Delinking orphans when saving a detached entity graph

slavkok · March 26, 2023, 2:02am

Hi – I’m working on a web app. The items (plural because they’re a graph) a user sends may or may not already be in the database; they are deserialized from the payload, and at that point they’re detached.

More or less I can see that things work. My only gripe is that relationships with previous generation’s children don’t get broken. The only way I can tell they they were not part of the last payload is the version column. This is if I use saveOrUpdate().

If I try to merge into the session, and turn on orphan removal, and the use JPA persist(), I get the infamous exception about collections being new.

If I turn on orphan removal with saveOrUpdate(), it simply doesn’t work. I also have CascadeType.ALL on the OneToMany side.

How exactly can I make sure that OneToMany collections I (lazily or eagerly) load are actually the same thing I saved last time, without having to save them in the first place by rummaging through an existing graph?

Curiously, I see that Many-to-Many relationships do not act this way. You save without it, the relationship is broken. OneToMany still remain intact…

This is on 5.4.

Thanks everyone!

beikov · March 27, 2023, 7:40am

Please share the model and code that you are using, as well as exceptions that you are seeing.

slavkok · March 27, 2023, 5:22pm

Hi. Thanks for the quick response. I’m not getting any exceptions.

I’m not allowed to post the actual code, but I’ll give you a description.

All my relationships are bidirectional. All my FetchTypes are FetchType.LAZY, in both directions. I have no OneToOnes, but a bunch of OneToManys and ManyToManys. Cascades are ALL Parent->Child in OneToMany, and MERGE and PERSIST in ManyToMany on the dominant side. OneToManys are lists, ManyToMany are sets with FetchMode.JOIN. mappedBys are on the correct sides.

To save, I use

getHibernateSession().saveOrUpdate(obj);

One of the requirements is that in all cases, the graph I’m saving may be detached (freshly deserialized from web requests).

So basically, I need two cases to work, determined at runtime:

“Comprehensive” save of a graph. What I mean by that is that i want the graph posted exactly as is, and any existing relationships to objects not being saved broken. Basically, if I recursively load the graph subsequently, I want to get the exact same thing I saved. What I’m finding is that many-to-manys get broken as they should (entries removed from the join table), but one-to-manys do not. Some of the child foreign keys are non-nullable so orphan removal is desirable, but in my case, if I add it to the annotation, it does nothing.
“Non-comprehensive” or “merge” save of a graph. In this case, I only want associations added, but nothing broken and nothing deleted.

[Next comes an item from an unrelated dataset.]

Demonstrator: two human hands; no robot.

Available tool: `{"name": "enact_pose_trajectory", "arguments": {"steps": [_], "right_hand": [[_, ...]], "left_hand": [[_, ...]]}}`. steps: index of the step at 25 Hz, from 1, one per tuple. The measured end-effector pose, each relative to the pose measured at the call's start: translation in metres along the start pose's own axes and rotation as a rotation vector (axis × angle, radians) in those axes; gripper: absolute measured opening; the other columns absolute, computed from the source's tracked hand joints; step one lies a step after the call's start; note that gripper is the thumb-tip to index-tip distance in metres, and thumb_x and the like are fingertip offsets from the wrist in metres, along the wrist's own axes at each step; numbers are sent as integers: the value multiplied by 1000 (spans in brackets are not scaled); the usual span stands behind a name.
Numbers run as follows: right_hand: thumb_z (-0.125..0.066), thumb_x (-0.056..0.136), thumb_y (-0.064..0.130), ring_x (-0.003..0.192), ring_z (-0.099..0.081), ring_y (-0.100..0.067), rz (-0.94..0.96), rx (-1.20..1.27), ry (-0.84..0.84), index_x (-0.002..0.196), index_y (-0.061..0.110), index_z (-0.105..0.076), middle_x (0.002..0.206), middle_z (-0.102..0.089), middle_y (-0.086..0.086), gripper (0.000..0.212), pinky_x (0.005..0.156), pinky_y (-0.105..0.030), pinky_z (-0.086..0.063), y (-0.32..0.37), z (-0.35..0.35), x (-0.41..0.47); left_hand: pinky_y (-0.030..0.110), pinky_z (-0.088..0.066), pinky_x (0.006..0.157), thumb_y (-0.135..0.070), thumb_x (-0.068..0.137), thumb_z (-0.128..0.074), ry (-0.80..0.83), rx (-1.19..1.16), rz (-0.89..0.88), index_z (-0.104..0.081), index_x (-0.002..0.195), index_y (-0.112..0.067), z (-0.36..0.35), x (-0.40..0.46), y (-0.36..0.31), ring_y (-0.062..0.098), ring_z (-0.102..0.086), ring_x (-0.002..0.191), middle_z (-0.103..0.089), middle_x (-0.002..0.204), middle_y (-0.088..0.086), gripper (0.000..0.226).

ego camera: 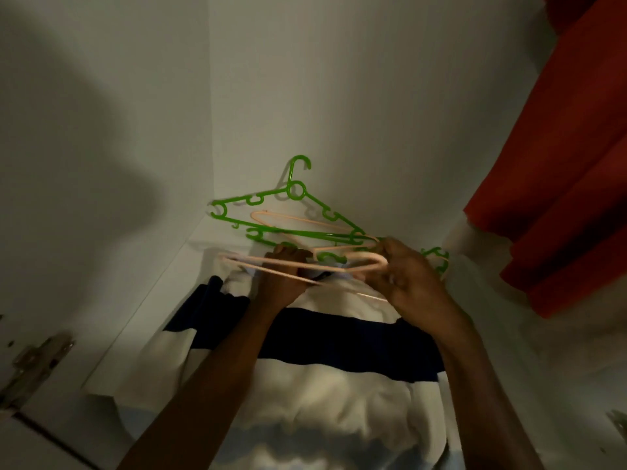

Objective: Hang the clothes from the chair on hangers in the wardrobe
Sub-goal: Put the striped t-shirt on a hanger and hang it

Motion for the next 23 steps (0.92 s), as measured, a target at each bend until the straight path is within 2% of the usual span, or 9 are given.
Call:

I can achieve both programmatically by recursing through graphs and deleting things or breaking associations in the former case, or in the latter, adding associations. But I suspect there’s a more idiomatic way to do both.

If you’d be so kind, we can chat on Slack or Google Meet or Zoom, and then I can be much more specific about the code itself.

Thanks again.

beikov · March 27, 2023, 9:35pm

I don’t know what you think is so special about your model that you can’t share an excerpt of it, but this is not how the community works. Usually, people don’t help you if you can’t provide enough details to make your problem comprehendible.
If your company forbids this sort of sharing fully, you will have to pay a consultant to help you.

You can use our test case(hibernate-test-case-templates/JPAUnitTestCase.java at main · hibernate/hibernate-test-case-templates · GitHub) to reproduce your scenario, and then, piece by piece try to remove unnecessary associations/fields yet still make sure it shows the problem until the model is minimal. You can even rename the models if you must.

slavkok · March 28, 2023, 2:02am

There’s absolutely nothing special about my model. But my company (Amazon) is very strict about sharing proprietary code. But ok, I’ll write up a model that demonstrates something similar.

Again, in a huge majority of cases, the entities first come detached, from a web request, and more often than not, some (a majority) of the graph already has counterparts in the database with the same identifiers.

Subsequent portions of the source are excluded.